Task statement:
Within the listing that follows, state how many lines include the word "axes"; write only that number.

===== Stored data

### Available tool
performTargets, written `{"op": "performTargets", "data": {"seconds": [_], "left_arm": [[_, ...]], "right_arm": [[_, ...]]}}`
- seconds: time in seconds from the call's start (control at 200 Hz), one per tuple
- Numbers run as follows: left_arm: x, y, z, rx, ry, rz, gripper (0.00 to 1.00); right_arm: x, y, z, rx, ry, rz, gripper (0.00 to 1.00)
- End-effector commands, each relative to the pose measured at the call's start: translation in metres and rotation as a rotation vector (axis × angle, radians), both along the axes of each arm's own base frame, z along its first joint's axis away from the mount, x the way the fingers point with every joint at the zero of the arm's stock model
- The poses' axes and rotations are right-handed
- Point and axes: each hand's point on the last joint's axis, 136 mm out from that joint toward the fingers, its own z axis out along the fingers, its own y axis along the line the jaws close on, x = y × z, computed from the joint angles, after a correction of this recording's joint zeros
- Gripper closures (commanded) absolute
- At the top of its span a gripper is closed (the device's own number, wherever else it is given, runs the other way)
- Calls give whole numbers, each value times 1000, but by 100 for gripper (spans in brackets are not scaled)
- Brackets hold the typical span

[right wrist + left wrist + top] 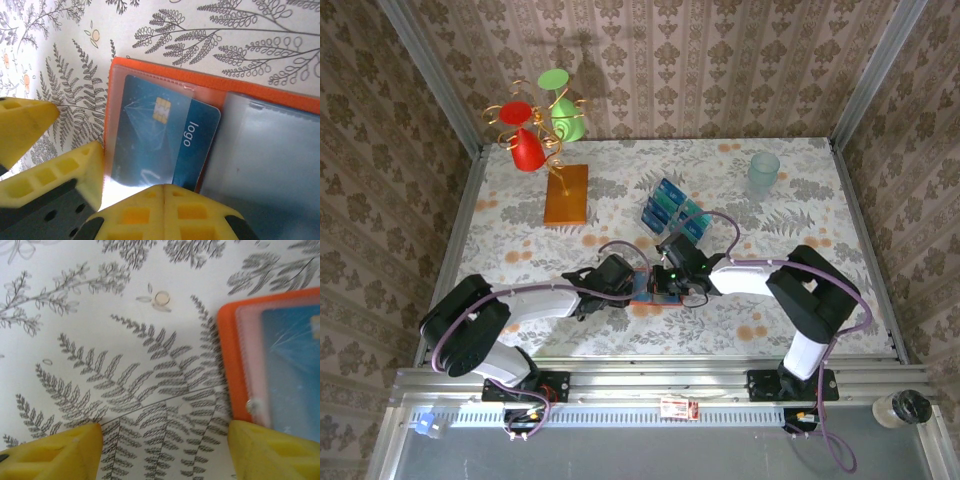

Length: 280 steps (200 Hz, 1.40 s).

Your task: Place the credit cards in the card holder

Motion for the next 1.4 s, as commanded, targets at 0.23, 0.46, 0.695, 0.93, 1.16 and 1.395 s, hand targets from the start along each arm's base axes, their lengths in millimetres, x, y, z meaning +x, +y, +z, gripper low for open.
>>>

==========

Task response:
4